▶ _TASK PROMPT_
After reading each line of the entries, give the number of lines that contain "outline" and nothing else.

▶ _WORKING DATA_
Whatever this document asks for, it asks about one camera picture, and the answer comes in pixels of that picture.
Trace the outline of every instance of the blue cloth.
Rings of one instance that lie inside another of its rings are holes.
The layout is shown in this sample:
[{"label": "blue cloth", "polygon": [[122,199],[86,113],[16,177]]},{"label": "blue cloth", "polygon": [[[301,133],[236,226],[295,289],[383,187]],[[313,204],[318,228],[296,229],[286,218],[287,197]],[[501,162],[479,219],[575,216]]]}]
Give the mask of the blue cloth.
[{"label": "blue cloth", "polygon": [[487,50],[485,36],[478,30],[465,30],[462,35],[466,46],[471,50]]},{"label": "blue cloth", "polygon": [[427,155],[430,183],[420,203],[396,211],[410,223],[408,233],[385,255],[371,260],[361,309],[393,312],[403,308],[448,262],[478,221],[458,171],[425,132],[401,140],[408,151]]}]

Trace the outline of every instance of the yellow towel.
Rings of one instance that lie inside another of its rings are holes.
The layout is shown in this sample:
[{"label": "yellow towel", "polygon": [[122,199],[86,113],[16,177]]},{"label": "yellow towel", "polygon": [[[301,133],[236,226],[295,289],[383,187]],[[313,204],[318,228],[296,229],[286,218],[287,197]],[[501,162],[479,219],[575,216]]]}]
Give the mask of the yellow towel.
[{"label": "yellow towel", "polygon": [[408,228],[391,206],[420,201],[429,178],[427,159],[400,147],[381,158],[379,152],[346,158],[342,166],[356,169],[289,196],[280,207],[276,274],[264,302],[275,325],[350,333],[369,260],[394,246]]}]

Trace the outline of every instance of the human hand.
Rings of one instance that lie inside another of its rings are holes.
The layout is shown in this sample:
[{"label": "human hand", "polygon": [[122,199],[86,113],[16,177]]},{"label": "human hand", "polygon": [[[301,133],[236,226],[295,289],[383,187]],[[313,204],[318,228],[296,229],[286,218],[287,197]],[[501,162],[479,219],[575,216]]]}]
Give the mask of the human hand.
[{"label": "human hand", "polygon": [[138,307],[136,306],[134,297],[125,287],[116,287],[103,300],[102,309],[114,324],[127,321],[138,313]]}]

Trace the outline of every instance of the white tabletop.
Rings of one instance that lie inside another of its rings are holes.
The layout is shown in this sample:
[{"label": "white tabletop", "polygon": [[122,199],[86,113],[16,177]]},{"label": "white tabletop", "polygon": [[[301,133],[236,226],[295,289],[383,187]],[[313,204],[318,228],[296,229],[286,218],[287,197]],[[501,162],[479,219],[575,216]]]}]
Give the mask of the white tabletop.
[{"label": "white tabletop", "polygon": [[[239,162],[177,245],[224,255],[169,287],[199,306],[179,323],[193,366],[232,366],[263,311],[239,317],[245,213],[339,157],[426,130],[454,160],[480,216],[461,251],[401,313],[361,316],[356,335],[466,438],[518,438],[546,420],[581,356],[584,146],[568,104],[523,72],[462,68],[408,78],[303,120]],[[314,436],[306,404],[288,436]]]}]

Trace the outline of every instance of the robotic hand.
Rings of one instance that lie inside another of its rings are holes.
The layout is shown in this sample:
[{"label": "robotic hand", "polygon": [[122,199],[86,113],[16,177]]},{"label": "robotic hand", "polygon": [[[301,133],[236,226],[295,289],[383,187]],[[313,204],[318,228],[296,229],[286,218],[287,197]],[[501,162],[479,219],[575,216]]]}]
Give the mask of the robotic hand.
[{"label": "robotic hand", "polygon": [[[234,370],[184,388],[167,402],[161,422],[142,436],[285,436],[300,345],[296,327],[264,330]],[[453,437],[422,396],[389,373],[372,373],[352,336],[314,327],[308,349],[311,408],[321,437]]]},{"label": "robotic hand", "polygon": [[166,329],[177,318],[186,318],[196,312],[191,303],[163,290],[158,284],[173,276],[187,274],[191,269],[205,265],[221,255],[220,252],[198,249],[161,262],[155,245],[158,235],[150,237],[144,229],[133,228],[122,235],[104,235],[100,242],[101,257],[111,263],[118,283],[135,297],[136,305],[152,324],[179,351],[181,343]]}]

▶ _EXERCISE RESULT_
5